US President Joe Biden emphasizes the strengthening of the domestic chip industry. However, China is not only important for the industry as a supplier country, but also as a growth market for electronic devices. (Image: Intel)

This is on the agenda of many manufacturers and governments because the political and economic relationship between the People’s Republic of China and “the West” is a huge factor of uncertainty. A few weeks ago, the USA issued new and stricter sanctions against Chinese chip companies. These should primarily hinder the development and production of modern semiconductor components for supercomputers, weapons, and AI systems. But they are likely to affect Chinese chip companies in general.

Although they have so far only been of minor importance on the world market, China could counter the US sanctions with its own sanctions against Western companies. China would cut itself in the foot with this but could accept it in order to damage its existing trading partners in the USA, the EU, Japan, and Korea even more. To give an example: German automobile companies sell more than every third vehicle in China. The growth of many chip manufacturers and their suppliers also depends crucially on Chinese customers.

In other words, a trade war between China and the US, and the EU could destroy what has been a rosy medium-term outlook for chips. It is true that the demand for chips will also increase significantly within the western industrialized nations in the coming years. But if the Chinese sales market, which accounts for around 18 percent of the world’s population, weakens or, in extreme cases, even collapses, it will be difficult for many companies.
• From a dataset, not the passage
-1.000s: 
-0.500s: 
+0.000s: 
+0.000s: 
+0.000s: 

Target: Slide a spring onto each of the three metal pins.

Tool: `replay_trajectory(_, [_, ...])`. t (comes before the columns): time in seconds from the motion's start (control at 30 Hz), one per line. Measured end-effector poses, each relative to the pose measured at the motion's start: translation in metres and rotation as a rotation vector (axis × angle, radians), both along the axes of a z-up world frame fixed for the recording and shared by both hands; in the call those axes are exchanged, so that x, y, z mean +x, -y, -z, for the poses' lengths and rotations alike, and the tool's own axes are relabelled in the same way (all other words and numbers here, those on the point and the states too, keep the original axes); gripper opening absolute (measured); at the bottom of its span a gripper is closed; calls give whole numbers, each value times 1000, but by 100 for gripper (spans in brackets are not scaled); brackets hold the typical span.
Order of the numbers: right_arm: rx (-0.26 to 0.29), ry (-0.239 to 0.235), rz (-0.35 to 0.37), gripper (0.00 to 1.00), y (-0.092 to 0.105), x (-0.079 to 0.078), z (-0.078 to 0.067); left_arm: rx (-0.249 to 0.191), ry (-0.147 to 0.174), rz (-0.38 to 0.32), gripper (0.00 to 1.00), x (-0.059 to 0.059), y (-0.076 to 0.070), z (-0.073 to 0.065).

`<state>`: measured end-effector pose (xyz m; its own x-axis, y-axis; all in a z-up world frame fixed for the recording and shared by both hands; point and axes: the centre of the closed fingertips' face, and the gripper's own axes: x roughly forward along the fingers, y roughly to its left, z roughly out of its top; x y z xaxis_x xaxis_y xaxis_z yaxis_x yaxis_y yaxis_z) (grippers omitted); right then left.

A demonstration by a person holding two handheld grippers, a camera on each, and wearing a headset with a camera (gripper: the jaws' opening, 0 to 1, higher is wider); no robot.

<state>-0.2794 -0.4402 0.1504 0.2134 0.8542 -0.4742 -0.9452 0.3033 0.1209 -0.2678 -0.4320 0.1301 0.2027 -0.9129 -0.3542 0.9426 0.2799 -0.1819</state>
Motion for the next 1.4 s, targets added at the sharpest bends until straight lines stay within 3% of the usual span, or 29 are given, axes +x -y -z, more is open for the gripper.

However, it is currently considered unlikely that China will be largely sealed off from the western market. Because China also has a lot to lose: the economy is no longer growing as fast as it used to, partly because of the tough lockdowns. In this situation, additional loads are more difficult to cope with. However, China does not want to be interfered with in its own politics. On the contrary, Xi Jinping has continued to consolidate his power. However, the USA and the EU criticize many aspects of Chinese politics: the threat to Taiwan, the disregard for human rights, the oppression of minorities such as the Uyghurs, the purchase of Russian raw materials, the strategic acquisition of companies in industrialized countries and major projects such as the new Silk Road.

There is therefore considerable potential for conflict between the closely intertwined trading partners and long-held assessments have changed. The war against Ukraine has discredited the concept of “change through trade” for many. US President Joe Biden shows a clear edge against China and US companies dominate the chip industry. In view of the many other imponderables – energy prices, security of supply, supply chains, inflation, and pandemic – semiconductor companies can plan poorly. However, the high investments in new chip fabs can also be stretched out over longer periods of time if demand increases more slowly than previously planned.